**SUPPLIED DATA**
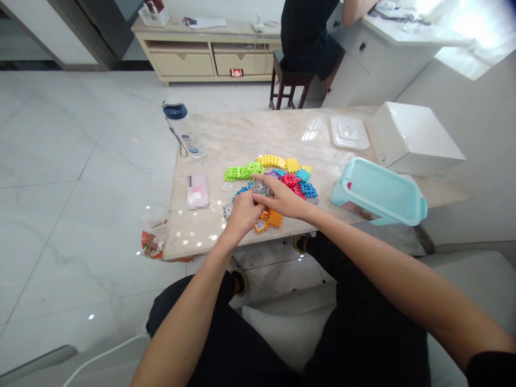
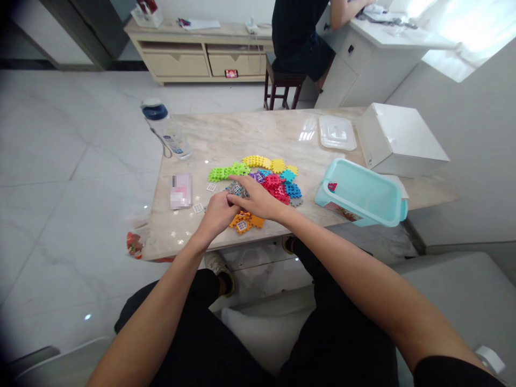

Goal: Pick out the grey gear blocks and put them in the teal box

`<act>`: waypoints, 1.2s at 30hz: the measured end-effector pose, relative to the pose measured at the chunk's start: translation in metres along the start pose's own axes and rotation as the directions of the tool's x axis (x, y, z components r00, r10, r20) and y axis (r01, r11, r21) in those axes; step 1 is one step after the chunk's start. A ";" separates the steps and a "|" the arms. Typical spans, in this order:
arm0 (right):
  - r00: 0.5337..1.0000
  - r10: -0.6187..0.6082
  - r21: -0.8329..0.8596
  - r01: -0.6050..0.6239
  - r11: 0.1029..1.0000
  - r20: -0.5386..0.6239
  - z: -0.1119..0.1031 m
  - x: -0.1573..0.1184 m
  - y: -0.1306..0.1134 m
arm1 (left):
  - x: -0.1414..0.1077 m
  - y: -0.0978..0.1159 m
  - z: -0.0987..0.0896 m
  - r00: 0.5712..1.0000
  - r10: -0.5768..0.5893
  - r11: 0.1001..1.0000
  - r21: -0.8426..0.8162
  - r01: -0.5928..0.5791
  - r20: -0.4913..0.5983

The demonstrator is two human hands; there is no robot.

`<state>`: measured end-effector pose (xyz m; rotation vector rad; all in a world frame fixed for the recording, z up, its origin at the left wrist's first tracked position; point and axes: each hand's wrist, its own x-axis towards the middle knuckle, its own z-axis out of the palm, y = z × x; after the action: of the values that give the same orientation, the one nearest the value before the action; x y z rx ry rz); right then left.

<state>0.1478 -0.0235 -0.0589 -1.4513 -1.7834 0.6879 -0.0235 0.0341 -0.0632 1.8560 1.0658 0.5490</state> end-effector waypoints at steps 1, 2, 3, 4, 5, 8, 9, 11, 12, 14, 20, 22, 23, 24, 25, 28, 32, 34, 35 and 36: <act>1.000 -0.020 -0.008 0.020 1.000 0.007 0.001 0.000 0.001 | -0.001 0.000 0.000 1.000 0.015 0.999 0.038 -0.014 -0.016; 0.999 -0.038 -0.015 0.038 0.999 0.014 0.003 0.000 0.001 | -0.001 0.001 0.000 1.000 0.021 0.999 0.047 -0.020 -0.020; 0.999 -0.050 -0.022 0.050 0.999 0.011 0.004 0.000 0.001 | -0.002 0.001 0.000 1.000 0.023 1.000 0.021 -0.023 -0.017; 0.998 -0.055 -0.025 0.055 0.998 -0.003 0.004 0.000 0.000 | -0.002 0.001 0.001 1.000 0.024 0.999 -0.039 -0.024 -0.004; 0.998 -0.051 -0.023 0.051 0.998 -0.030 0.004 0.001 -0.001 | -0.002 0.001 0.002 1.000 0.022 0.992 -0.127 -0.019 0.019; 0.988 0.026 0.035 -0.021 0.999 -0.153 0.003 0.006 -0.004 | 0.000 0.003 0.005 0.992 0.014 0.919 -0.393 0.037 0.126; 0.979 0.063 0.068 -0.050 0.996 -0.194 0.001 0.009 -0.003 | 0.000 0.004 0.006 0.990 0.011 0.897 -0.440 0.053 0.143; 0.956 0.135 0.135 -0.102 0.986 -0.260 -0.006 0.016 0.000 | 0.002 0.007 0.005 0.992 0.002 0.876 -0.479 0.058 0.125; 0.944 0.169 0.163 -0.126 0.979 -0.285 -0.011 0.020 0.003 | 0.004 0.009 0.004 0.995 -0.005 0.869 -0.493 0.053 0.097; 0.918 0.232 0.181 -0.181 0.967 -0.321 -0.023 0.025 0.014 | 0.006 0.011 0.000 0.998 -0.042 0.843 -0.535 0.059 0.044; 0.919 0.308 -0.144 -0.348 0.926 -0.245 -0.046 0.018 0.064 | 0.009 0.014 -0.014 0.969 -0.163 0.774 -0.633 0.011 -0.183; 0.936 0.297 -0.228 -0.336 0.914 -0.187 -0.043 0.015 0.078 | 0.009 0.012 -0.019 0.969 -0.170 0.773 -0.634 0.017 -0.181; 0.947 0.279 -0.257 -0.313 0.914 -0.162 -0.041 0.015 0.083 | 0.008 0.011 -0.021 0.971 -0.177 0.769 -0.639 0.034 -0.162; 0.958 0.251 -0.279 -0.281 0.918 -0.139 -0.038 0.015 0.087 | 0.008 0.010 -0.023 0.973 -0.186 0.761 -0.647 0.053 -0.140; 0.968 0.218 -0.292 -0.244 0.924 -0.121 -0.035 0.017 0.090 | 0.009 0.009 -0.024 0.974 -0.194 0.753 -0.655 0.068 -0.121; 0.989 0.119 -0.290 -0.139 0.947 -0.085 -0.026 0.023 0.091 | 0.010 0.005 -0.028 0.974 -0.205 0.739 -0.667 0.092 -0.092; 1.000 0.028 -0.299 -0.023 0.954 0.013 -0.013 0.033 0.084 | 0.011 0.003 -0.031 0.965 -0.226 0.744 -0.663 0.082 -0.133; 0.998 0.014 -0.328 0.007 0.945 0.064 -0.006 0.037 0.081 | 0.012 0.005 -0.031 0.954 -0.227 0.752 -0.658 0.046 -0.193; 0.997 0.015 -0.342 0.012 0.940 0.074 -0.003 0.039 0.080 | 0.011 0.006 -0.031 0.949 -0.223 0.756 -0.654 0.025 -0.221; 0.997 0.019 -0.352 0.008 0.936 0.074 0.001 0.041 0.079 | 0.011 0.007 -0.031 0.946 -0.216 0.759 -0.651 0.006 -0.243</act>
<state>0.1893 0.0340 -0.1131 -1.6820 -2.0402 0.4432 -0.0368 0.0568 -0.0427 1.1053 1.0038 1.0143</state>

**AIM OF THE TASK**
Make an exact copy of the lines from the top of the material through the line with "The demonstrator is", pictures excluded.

**SOLUTION FOR THIS TASK**
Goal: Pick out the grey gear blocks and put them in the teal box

`<act>`: waypoints, 1.2s at 30hz: the measured end-effector pose, relative to the pose measured at the chunk's start: translation in metres along the start pose's own axes and rotation as the directions of the tool's x axis (x, y, z components r00, r10, r20) and y axis (r01, r11, r21) in those axes; step 1 is one step after the chunk's start. A ";" separates the steps and a "|" the arms. Typical spans, in this order:
arm0 (right):
  - r00: 0.5337..1.0000
  - r10: -0.6187..0.6082
  - r21: -0.8329..0.8596
  - r01: -0.6050..0.6239
  - r11: 0.1029..1.0000
  - r20: -0.5386..0.6239
  - z: -0.1119..0.1031 m
  - x: -0.1573..0.1184 m
  - y: -0.1306..0.1134 m
arm1 (left):
  - x: -0.1414..0.1077 m
  - y: -0.0978..0.1159 m
  - z: -0.0987..0.0896 m
  - r00: 0.5712..1.0000
  - r10: -0.5768..0.5893
  - r11: 0.1001..1.0000
  - r21: -0.8426..0.8162
  - r01: -0.5928..0.5791
  - r20: -0.4913..0.5983

The demonstrator is two human hands; there is no robot.

The output requires no further additions.